§ Mr. Gareth WardellTo ask the Secretary of State for Health if the capitation payments to general practitioners in rural areas will continue for temporary residents.
§ Mr. Kenneth ClarkeI have no plans to make alterations to arrangements for the payment of temporary residents fees to any GPs, except where such alterations are consequent upon the proposals I am putting to the profession's representatives and which are set out in "General Practice in the NHS—A New Contract". For example, I am proposing to extend the period during which a night visit fee may be claimed in respect of permanent patients and consequently in respect of temporary residents.
§ Mr. Michael MorrisTo ask the Secretary of State for Health when he will be in a position to provide a figure for the substantial extra resources to be devoted to the family practitioner service in relation to any new general practitioner contract.
§ Mr. MellorGeneral practitioners' remuneration is determined by the Government acting on advice from the doctors and dentists review body. As part of their evidence to the review body later this year, the Government will consider what additional resources they believe appropriate.
§ Mr. Michael MorrisTo ask the Secretary of State for Health what is the latest average income of a general practitioner principal net of all practice expenses.
§ Mr. MellorThe current intended average net income for general medical practitioners is £28,800 per annum. The Government have accepted the recommendation in the nineteenth report of the doctors and dentists review body that this should be increased to £31,105 per annum from 1 April 1989.

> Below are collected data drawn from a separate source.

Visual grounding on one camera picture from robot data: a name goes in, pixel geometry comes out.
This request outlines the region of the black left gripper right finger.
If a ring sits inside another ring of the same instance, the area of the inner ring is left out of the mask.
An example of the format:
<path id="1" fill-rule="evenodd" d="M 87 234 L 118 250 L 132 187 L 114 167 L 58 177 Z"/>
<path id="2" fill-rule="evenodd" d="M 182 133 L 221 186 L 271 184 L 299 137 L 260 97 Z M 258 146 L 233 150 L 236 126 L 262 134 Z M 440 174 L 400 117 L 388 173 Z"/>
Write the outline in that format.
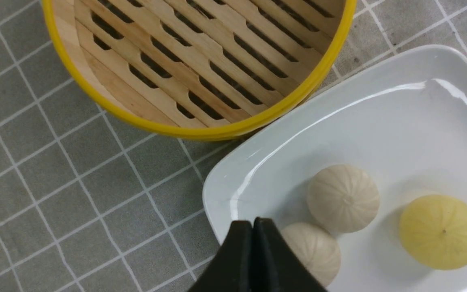
<path id="1" fill-rule="evenodd" d="M 253 225 L 253 291 L 327 291 L 298 260 L 269 218 L 258 217 Z"/>

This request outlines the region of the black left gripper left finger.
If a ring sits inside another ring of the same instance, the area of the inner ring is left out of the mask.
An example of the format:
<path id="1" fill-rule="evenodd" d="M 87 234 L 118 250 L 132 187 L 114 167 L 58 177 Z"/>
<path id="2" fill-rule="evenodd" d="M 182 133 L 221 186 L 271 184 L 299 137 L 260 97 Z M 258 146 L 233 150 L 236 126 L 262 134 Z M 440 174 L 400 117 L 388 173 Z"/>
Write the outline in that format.
<path id="1" fill-rule="evenodd" d="M 232 221 L 227 236 L 190 292 L 249 292 L 252 224 Z"/>

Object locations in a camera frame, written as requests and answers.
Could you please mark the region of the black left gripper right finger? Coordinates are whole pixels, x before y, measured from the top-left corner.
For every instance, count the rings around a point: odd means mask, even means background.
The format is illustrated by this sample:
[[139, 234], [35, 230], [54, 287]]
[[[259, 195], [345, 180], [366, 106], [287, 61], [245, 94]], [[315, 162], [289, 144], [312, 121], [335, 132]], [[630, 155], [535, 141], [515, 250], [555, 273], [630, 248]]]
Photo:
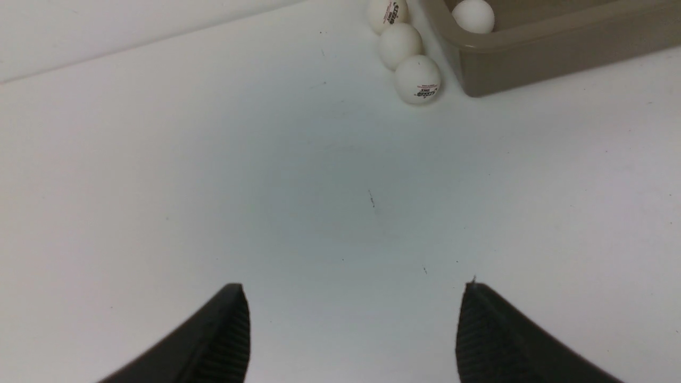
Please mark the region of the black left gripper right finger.
[[486, 284], [462, 296], [455, 357], [461, 382], [616, 382]]

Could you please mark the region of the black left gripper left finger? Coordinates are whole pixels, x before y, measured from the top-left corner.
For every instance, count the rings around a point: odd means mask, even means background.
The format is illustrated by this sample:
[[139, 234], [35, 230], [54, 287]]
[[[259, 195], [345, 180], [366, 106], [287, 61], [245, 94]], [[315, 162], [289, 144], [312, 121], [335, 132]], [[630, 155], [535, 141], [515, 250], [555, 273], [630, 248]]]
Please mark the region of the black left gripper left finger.
[[251, 321], [242, 284], [227, 284], [192, 317], [102, 382], [243, 382]]

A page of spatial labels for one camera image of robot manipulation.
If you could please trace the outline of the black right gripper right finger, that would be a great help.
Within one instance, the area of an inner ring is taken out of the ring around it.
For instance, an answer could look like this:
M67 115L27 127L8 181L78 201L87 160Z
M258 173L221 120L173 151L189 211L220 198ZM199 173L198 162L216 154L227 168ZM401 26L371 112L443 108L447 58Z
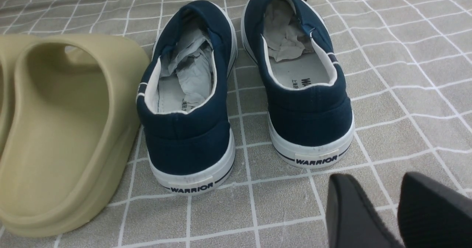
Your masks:
M407 248L470 248L472 201L420 172L407 172L398 226Z

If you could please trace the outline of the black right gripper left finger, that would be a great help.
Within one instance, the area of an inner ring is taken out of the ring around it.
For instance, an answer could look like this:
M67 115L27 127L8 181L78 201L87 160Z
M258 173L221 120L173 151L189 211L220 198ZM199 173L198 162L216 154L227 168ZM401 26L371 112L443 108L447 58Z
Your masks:
M403 248L350 174L329 177L326 223L330 248Z

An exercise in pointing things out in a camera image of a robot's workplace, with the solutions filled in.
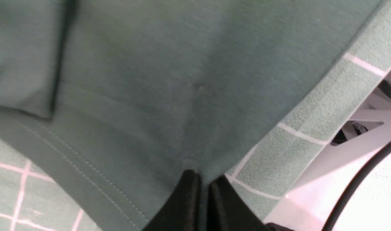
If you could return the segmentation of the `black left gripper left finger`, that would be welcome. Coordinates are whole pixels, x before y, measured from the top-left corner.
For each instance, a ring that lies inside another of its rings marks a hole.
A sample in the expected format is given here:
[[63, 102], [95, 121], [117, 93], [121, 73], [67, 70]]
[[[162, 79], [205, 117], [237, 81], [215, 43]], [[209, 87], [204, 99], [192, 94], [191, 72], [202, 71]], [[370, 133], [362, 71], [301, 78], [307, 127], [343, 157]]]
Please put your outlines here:
[[144, 231], [197, 231], [201, 178], [185, 170], [169, 199]]

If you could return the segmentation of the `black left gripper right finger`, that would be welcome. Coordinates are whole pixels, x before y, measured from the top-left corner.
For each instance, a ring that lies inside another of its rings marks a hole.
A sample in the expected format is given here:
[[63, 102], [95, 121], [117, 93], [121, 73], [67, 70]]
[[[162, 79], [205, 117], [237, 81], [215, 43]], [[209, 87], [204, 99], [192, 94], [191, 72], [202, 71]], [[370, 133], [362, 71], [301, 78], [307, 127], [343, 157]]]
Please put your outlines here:
[[239, 197], [225, 175], [209, 185], [209, 231], [271, 231]]

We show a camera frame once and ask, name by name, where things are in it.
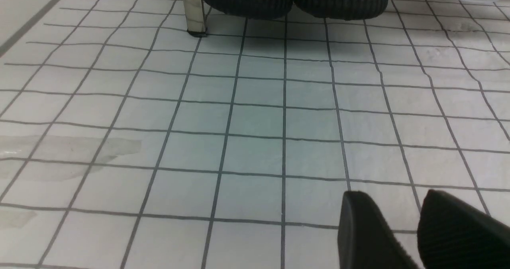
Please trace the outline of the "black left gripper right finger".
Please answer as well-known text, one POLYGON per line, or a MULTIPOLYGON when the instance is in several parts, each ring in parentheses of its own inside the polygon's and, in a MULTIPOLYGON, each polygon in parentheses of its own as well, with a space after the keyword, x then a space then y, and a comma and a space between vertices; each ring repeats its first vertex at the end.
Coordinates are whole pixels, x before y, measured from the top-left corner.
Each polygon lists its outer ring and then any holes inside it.
POLYGON ((508 269, 510 229, 451 194, 430 189, 417 229, 427 269, 508 269))

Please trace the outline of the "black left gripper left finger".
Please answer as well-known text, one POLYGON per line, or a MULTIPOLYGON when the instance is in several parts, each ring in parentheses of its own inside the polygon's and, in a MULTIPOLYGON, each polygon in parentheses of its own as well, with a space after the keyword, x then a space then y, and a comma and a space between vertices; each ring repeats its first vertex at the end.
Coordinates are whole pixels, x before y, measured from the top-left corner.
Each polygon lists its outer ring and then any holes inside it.
POLYGON ((341 269, 417 269, 381 210, 362 191, 346 191, 337 232, 341 269))

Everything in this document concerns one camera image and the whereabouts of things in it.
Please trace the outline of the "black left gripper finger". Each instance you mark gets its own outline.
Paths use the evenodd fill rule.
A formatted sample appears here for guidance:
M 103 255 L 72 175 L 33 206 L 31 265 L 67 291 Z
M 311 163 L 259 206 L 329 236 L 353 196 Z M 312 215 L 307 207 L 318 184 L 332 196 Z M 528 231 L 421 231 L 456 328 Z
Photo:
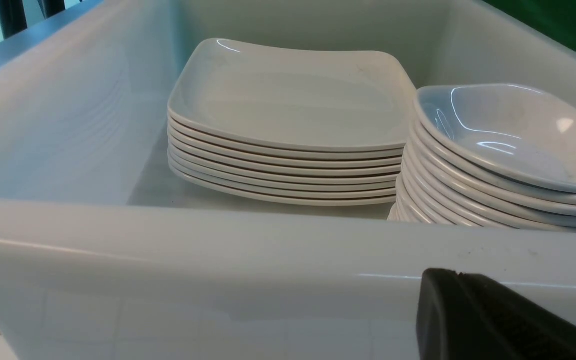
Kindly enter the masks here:
M 428 268 L 416 315 L 421 360 L 576 360 L 576 325 L 486 275 Z

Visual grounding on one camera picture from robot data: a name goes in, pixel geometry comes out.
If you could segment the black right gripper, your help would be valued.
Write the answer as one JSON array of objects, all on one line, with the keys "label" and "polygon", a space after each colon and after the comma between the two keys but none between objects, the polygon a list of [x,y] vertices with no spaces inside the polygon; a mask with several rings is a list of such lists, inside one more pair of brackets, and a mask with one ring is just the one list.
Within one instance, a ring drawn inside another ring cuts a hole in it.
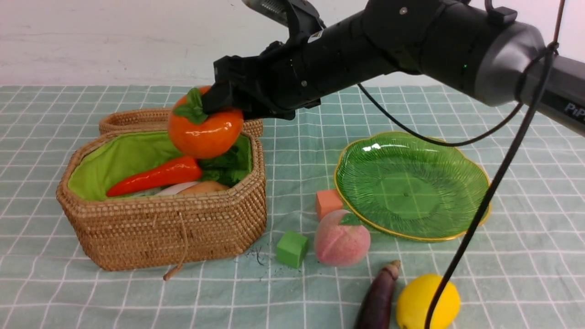
[{"label": "black right gripper", "polygon": [[292,120],[298,110],[320,106],[319,56],[318,42],[274,42],[257,56],[220,58],[214,84],[202,87],[202,110],[235,108],[246,119]]}]

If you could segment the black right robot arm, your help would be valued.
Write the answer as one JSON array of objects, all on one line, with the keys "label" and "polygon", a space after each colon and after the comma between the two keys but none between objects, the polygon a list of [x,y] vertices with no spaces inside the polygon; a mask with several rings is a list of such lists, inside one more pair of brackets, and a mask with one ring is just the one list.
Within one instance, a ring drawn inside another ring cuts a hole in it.
[{"label": "black right robot arm", "polygon": [[214,62],[215,83],[202,97],[207,114],[238,108],[246,119],[292,120],[295,111],[381,75],[426,75],[487,106],[535,102],[547,47],[540,31],[466,0],[370,0],[364,10],[326,27],[307,0],[247,0],[288,27],[249,58]]}]

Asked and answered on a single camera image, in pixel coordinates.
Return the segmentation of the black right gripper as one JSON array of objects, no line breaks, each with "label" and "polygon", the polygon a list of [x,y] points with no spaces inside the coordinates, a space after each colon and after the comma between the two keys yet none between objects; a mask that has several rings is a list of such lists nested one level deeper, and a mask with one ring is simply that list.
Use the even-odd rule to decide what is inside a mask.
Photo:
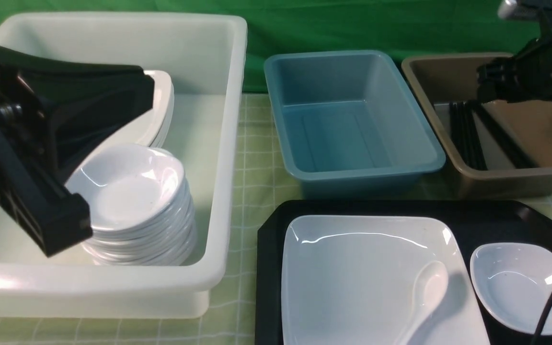
[{"label": "black right gripper", "polygon": [[477,101],[552,101],[552,33],[477,68]]}]

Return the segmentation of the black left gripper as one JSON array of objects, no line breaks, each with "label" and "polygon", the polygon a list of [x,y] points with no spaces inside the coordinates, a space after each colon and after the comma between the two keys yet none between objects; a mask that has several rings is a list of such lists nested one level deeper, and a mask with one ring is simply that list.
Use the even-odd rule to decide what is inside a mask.
[{"label": "black left gripper", "polygon": [[140,66],[67,62],[0,46],[0,207],[46,257],[92,237],[65,183],[116,131],[151,111]]}]

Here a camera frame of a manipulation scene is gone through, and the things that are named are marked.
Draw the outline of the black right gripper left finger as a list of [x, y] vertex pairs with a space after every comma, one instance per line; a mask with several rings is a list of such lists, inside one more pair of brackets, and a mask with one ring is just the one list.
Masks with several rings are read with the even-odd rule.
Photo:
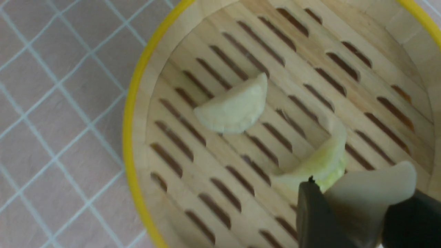
[[300, 248], [354, 248], [313, 179], [299, 185], [297, 236]]

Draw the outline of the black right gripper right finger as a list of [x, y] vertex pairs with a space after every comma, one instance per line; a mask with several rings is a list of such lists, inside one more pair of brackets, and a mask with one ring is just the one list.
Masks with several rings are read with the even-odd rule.
[[388, 208], [382, 233], [384, 248], [439, 248], [441, 204], [417, 190], [410, 199]]

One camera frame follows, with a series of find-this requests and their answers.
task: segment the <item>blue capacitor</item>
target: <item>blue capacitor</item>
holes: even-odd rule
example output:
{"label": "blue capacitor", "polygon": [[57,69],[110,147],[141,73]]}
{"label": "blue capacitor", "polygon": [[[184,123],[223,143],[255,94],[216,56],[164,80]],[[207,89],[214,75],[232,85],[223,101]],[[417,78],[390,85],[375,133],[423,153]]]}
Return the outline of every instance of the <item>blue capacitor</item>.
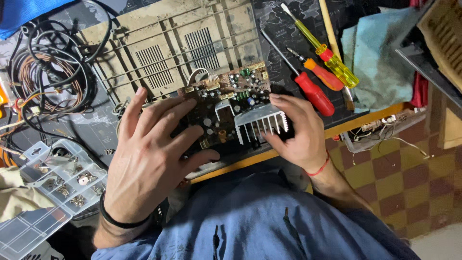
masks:
{"label": "blue capacitor", "polygon": [[248,99],[247,99],[247,102],[249,103],[250,106],[254,106],[254,105],[255,105],[255,99],[254,99],[254,98],[248,98]]}

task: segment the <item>tiled floor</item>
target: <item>tiled floor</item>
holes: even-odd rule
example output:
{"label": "tiled floor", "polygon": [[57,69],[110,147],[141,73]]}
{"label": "tiled floor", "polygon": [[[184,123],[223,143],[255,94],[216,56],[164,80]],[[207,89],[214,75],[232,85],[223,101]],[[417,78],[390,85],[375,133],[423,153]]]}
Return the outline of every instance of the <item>tiled floor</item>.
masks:
{"label": "tiled floor", "polygon": [[[430,129],[438,129],[430,124]],[[402,237],[413,238],[462,222],[462,147],[437,147],[438,132],[425,121],[399,133],[434,157],[398,140],[354,156],[342,142],[326,141],[337,168],[366,199],[374,213]]]}

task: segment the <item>hand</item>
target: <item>hand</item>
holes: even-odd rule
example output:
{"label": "hand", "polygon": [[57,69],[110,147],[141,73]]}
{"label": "hand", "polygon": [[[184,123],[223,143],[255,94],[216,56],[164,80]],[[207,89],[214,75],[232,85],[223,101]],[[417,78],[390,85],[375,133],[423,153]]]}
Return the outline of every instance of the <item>hand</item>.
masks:
{"label": "hand", "polygon": [[271,104],[277,106],[292,120],[295,137],[283,142],[277,135],[265,135],[265,139],[289,162],[300,166],[307,173],[316,173],[327,158],[324,141],[324,123],[309,101],[270,94]]}
{"label": "hand", "polygon": [[119,144],[109,167],[104,207],[121,223],[145,219],[182,179],[202,164],[218,160],[214,150],[203,150],[185,160],[182,154],[203,135],[202,127],[170,134],[196,105],[194,99],[165,99],[139,116],[147,91],[139,88],[123,114]]}

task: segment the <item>circuit board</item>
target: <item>circuit board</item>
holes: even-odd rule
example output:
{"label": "circuit board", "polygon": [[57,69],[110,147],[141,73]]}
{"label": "circuit board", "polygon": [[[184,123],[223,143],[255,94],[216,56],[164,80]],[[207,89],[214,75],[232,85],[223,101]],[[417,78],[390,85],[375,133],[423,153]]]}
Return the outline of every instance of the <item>circuit board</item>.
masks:
{"label": "circuit board", "polygon": [[265,62],[254,63],[220,74],[218,80],[201,80],[178,89],[178,95],[197,100],[188,113],[190,125],[200,125],[202,149],[237,140],[234,117],[269,102],[271,93]]}

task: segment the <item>yellow screwdriver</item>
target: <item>yellow screwdriver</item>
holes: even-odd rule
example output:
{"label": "yellow screwdriver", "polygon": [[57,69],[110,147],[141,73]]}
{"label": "yellow screwdriver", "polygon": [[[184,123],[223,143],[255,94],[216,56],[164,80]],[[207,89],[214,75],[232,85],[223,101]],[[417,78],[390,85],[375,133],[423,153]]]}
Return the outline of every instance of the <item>yellow screwdriver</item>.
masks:
{"label": "yellow screwdriver", "polygon": [[282,9],[292,17],[295,21],[295,25],[302,31],[302,33],[310,40],[311,44],[316,48],[316,54],[318,54],[324,61],[326,66],[332,70],[332,72],[339,78],[339,80],[348,88],[356,87],[359,83],[359,79],[341,62],[337,55],[332,53],[327,48],[327,45],[321,44],[314,35],[303,25],[303,23],[295,18],[290,12],[289,8],[285,4],[281,4]]}

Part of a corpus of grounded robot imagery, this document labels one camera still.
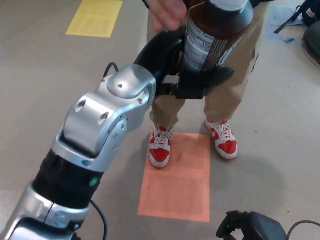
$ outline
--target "brown bottle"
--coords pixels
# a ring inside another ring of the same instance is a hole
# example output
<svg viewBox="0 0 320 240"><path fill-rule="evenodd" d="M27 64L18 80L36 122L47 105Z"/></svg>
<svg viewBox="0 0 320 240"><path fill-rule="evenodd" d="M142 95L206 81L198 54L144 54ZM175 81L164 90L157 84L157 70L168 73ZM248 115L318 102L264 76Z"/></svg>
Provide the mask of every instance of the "brown bottle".
<svg viewBox="0 0 320 240"><path fill-rule="evenodd" d="M254 16L248 0L205 0L192 7L189 14L181 70L194 73L221 66Z"/></svg>

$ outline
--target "person's right leg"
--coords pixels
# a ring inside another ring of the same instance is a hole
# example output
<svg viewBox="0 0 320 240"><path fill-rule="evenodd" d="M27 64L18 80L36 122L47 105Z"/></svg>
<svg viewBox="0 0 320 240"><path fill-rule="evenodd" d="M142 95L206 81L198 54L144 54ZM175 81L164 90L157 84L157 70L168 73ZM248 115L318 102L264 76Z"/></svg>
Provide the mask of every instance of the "person's right leg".
<svg viewBox="0 0 320 240"><path fill-rule="evenodd" d="M147 42L157 34L149 15ZM152 104L150 118L154 122L154 127L149 142L148 157L156 168L164 168L169 162L173 127L178 122L178 112L185 102L186 100L176 99L175 96L161 96Z"/></svg>

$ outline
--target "person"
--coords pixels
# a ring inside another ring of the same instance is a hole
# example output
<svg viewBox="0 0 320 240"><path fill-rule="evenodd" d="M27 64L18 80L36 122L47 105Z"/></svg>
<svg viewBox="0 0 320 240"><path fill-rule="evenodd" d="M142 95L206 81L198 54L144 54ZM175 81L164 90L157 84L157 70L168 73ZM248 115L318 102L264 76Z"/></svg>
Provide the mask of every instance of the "person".
<svg viewBox="0 0 320 240"><path fill-rule="evenodd" d="M160 31L175 31L181 25L186 25L190 6L201 2L203 0L144 0L149 8L147 41ZM238 143L231 129L230 119L243 100L248 76L258 59L269 3L266 0L251 0L251 4L254 7L252 23L224 63L224 66L235 70L234 75L205 97L204 123L212 134L217 153L225 160L233 160L238 156ZM164 168L170 160L174 125L179 121L178 113L185 102L166 95L152 104L150 118L154 127L149 141L148 158L156 168Z"/></svg>

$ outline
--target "black bag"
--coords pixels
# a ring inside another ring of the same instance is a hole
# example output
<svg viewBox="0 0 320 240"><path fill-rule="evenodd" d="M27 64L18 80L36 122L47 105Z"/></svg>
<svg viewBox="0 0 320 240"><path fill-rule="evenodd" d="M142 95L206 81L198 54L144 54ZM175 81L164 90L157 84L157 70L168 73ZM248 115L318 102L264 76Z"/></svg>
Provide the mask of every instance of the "black bag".
<svg viewBox="0 0 320 240"><path fill-rule="evenodd" d="M320 0L308 1L305 9L302 12L302 19L307 27L320 20Z"/></svg>
<svg viewBox="0 0 320 240"><path fill-rule="evenodd" d="M312 24L304 33L302 45L307 57L320 66L320 21Z"/></svg>

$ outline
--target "red and white sneaker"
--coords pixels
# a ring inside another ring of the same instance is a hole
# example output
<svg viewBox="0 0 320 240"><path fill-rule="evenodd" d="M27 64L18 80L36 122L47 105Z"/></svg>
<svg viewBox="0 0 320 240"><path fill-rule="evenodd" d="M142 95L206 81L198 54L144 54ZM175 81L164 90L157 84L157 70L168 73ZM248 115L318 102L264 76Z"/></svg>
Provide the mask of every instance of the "red and white sneaker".
<svg viewBox="0 0 320 240"><path fill-rule="evenodd" d="M155 167L162 169L167 166L170 159L170 147L173 128L167 130L163 126L154 125L149 142L149 160Z"/></svg>
<svg viewBox="0 0 320 240"><path fill-rule="evenodd" d="M235 159L238 156L238 144L231 131L229 121L210 122L206 118L204 123L212 133L218 154L226 160Z"/></svg>

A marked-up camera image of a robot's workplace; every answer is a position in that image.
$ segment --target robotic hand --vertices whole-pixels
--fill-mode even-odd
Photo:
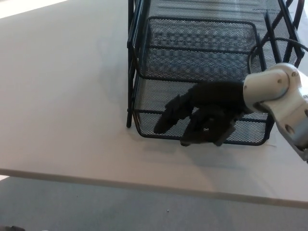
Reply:
[[[290,64],[249,74],[244,82],[197,84],[165,108],[154,132],[166,133],[189,116],[180,140],[183,146],[204,142],[220,146],[239,118],[252,112],[269,113],[292,148],[308,160],[308,77]]]

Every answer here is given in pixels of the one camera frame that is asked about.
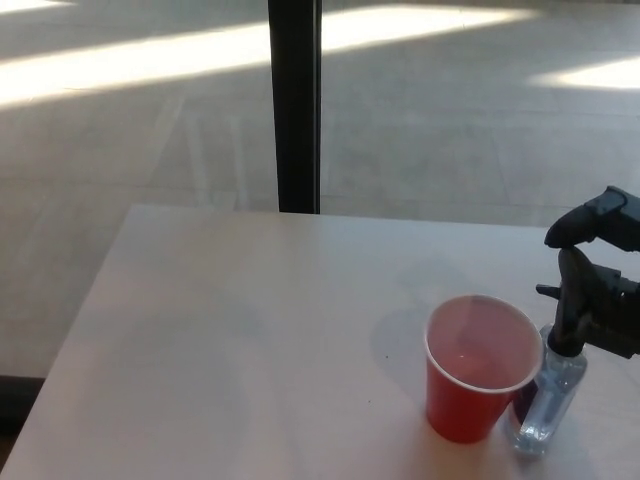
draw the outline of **gray tile floor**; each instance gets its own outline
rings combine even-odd
[[[640,7],[325,11],[323,213],[549,225],[640,193]],[[266,17],[0,4],[0,374],[46,375],[132,203],[276,208]]]

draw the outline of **red cup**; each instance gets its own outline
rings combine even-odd
[[[542,339],[531,320],[496,298],[452,298],[425,329],[427,418],[456,443],[486,438],[542,363]]]

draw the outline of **white cup rim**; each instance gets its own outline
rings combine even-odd
[[[462,300],[468,300],[468,299],[474,299],[474,298],[476,298],[476,299],[481,298],[483,300],[487,300],[487,301],[490,301],[492,303],[499,304],[500,306],[506,307],[509,310],[513,311],[516,314],[515,316],[520,318],[520,319],[522,319],[523,321],[525,321],[527,323],[527,325],[529,326],[529,328],[535,333],[533,338],[537,338],[538,339],[538,344],[539,344],[538,358],[536,359],[533,367],[531,368],[531,371],[529,372],[529,374],[522,381],[520,381],[519,383],[517,383],[517,384],[515,384],[515,385],[513,385],[511,387],[505,387],[505,388],[482,388],[482,387],[476,387],[474,385],[469,385],[468,383],[465,383],[465,382],[463,382],[461,380],[458,380],[453,375],[448,373],[444,368],[442,368],[442,366],[440,366],[440,364],[436,361],[436,359],[433,358],[433,354],[431,353],[431,350],[429,349],[429,342],[428,342],[427,336],[429,334],[429,326],[431,325],[431,320],[435,316],[436,312],[438,310],[440,310],[441,308],[444,308],[445,306],[450,305],[451,303],[456,303],[456,302],[460,302]],[[453,383],[461,386],[462,388],[465,388],[467,390],[473,390],[473,391],[478,392],[478,393],[499,395],[499,394],[511,393],[511,392],[516,391],[516,390],[520,390],[522,387],[524,387],[529,382],[531,382],[531,380],[533,380],[533,378],[537,375],[538,371],[540,370],[540,367],[542,366],[542,360],[543,360],[543,358],[542,358],[543,357],[542,338],[540,337],[538,329],[533,324],[533,322],[531,321],[529,316],[526,313],[524,313],[522,310],[520,310],[519,308],[517,308],[514,305],[512,305],[511,303],[509,303],[509,302],[507,302],[505,300],[502,300],[501,298],[498,298],[498,297],[492,297],[490,295],[481,295],[481,294],[459,295],[459,296],[452,297],[452,298],[450,298],[448,300],[445,300],[444,302],[440,303],[436,307],[436,309],[433,312],[431,312],[431,315],[429,316],[427,324],[424,327],[423,340],[424,340],[424,347],[425,347],[425,350],[427,352],[427,356],[429,357],[429,360],[431,361],[431,363],[436,367],[436,369],[443,376],[448,378]]]

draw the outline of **clear bottle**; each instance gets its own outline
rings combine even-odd
[[[543,327],[540,335],[545,346],[542,368],[509,405],[505,422],[516,451],[532,456],[546,451],[587,370],[582,345],[550,341],[553,324]]]

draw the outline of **white table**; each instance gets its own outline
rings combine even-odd
[[[589,348],[549,455],[424,420],[421,330],[480,292],[542,325],[544,230],[135,207],[2,480],[615,479],[640,475],[640,371]],[[604,244],[594,261],[640,278]]]

§ Mr. BaldryTo ask the Secretary of State for Health whether general practitioners who hold practice budgets will be able to create a surplus by sending patients to hospital accident and emergency services.
§ Mr. Kenneth ClarkeI expect health authorities to satisfy themselves that referral to A and E Departments is not being used as a substitute for out-patient referral and they will continue to do so in future in the case of all GPs whether practice budget holders or not. I do not expect that GP's would use such a device because of their professional integrity and because such a procedure would cause annoyance to their hospital colleagues and inconvenience and bewilderment to their patients.